Recordings of Price's penned work include: Before After (Original Studio Cast Recording and Original Japanese Cast Recording, 2016); "Autumn Days" on All Things In Time (2010): "Stories of Heroes" on Beyond The Gate (2011); "If Nobody Knows Your Name" on A Song Cycle for Soho (2012); and "This Christmas" on The West End Goes MAD For Christmas (2014).

He was commissioned by the National Youth Music Theatre to compose the score and lyrics to the book of Timothy Knapman for the musical Imaginary, which was produced in 2017 at The Other Palace. Price released the original NYMT London Cast Recording of Imaginary in late 2017.
Price is currently working on two new musicals as well as his own album entitled Melodies & Motion featuring performers from all over the world including Carrie Hope Fletcher, Oliver Ormson, Susan Egan, Heather Lundstedt, Natalie Weiss, Tyrone Huntley, Alex Thomas-Smith, Natasha Barnes, Lauren Samuels, Benjamin Beechey, Richard J. Hunt, Mike Shearer and Rosalie Craig.
==As theatre producer==
In 2012 with theatrical producer and entrepreneur James Yeoburn he founded the international theatre production company United Theatrical. The pair had worked a year earlier on a concert to celebrate the contribution to the industry made by Dress Circle, a theatre shop in London's Covent Garden selling original cast albums, musical scores and memorabilia. The shop, which had been supporting the industry for 33 years before its closure, was facing financial difficulty. A series of events were planned throughout July and August 2011, with some taking place at the shop and others around London. The series concluded with a West End concert featuring a cast of 50 and an orchestra of 32 at Her Majesty's Theatre on 14 August 2011. Yeoburn and Price assembled an international cast including: Jonathan Ansell, Rosemary Ashe, Julie Atherton, Samantha Barks, Tracie Bennett, Graham Bickley, Simon Bowman, Daniel Boys, Rebecca Caine, Bertie Carvel, Kim Criswell, Alex Gaumond, Ellen Greene, Ramin Karimloo, Robyn North, Lara Pulver, Peter Polycarpou, Joanna Riding, Frances Ruffelle and Hannah Waddingham. The concert reunited the members of the original London casts of the musicals Miss Saigon, The Witches of Eastwick, Parade and Avenue Q.
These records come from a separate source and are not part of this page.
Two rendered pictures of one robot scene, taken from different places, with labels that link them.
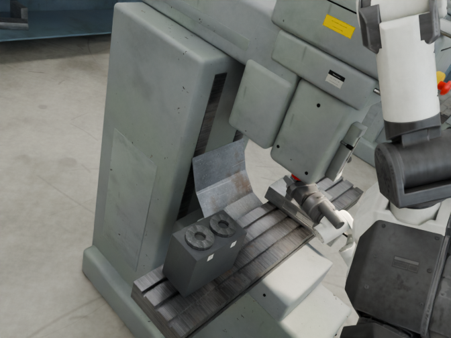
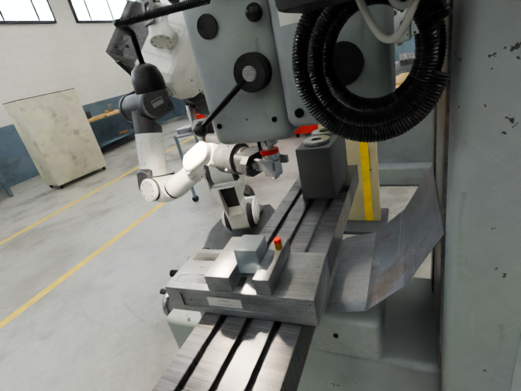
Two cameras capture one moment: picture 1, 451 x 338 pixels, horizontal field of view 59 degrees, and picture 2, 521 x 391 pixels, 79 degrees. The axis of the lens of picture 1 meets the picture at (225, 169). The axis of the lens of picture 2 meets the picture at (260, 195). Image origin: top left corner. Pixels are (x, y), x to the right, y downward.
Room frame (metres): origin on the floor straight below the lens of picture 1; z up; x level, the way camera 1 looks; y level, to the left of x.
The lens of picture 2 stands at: (1.95, -0.36, 1.49)
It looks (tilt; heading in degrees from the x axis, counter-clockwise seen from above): 24 degrees down; 175
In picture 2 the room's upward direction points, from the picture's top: 13 degrees counter-clockwise
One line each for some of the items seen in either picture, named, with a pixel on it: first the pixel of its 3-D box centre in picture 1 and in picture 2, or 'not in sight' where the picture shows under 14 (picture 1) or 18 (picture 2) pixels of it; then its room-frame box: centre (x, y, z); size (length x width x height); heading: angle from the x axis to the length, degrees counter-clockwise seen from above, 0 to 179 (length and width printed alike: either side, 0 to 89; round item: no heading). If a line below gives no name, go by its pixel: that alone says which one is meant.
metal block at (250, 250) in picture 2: not in sight; (252, 254); (1.36, -0.36, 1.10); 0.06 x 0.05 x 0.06; 151
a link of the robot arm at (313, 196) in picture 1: (309, 198); (246, 160); (1.12, -0.31, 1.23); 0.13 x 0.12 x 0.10; 129
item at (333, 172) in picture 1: (345, 152); not in sight; (1.14, -0.35, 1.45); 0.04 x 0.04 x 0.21; 58
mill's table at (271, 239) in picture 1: (272, 233); (288, 261); (1.21, -0.27, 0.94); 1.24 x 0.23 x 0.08; 148
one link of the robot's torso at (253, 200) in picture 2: not in sight; (241, 212); (0.29, -0.36, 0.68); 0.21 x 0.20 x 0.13; 168
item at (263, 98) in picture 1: (276, 99); (339, 43); (1.30, -0.09, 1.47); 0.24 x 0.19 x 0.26; 148
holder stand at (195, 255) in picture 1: (205, 251); (323, 160); (0.88, -0.02, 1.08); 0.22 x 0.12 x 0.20; 145
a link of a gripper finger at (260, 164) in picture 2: not in sight; (263, 166); (1.21, -0.28, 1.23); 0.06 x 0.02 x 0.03; 39
Price and Yeoburn developed and produced a new musical by American musical theatre composer Scott Evan Davis in 2014 entitled Picture Perfect, starring Lucie Jones. Jones later pulled out of the production owing to scheduling conflicts, and was replaced by Charlotte Wakefield.
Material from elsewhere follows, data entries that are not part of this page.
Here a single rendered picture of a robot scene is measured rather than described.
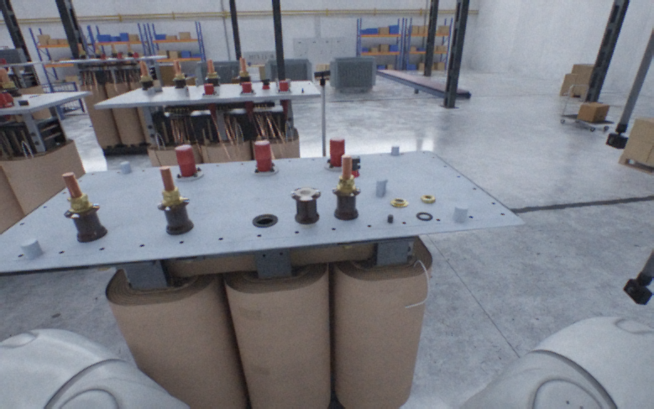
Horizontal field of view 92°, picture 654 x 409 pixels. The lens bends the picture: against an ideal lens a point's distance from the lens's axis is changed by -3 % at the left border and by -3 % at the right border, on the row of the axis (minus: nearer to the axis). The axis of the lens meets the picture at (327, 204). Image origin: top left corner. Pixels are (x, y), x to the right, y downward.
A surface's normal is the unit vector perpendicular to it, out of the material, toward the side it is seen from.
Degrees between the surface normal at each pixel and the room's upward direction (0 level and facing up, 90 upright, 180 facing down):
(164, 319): 90
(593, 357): 9
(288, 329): 90
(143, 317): 90
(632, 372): 25
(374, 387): 90
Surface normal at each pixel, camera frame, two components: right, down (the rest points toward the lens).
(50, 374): 0.09, -0.81
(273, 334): 0.17, 0.44
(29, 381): -0.11, -0.72
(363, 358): -0.11, 0.46
In 2016 Yeoburn and Price produced a series of concerts for the London Musical Theatre Orchestra including the Alan Menken and Lynn Ahrens musical version of A Christmas Carol at the Lyceum Theatre. It starred Robert Lindsay as Ebenezer Scrooge, Alex Gaumond as Bob Cratchit, Carrie Hope Fletcher and her sister-in-law Giovanna Fletcher as Emily and Mrs Cratchit, Madalena Alberto as the Ghost of Christmas Past, Hugh Maynard as the Ghost of Christmas Present and Peter Polycarpou as Mr Fezziwig. In 2017 he co-produced the UK tour of The Addams Family Musical. The production was directed by Matthew White and opened at the Edinburgh Festival Theatre on 20 April 2017. It starred Carrie Hope Fletcher as Wednesday, Samantha Womack as Morticia and Les Dennis as Fester. The pair also co-produced the London premiere of Honeymoon in Vegas in a semi-staged concert version at the London Palladium. The LMTO concert, produced by United Theatrical, starred Maxwell Caulfield as Tommy, Samantha Barks as Betsy, Arthur Darvill as Jack, Rosemary Ashe as Bea Singer and Simon Lipkin as Buddy Rocky/Roy Bacon.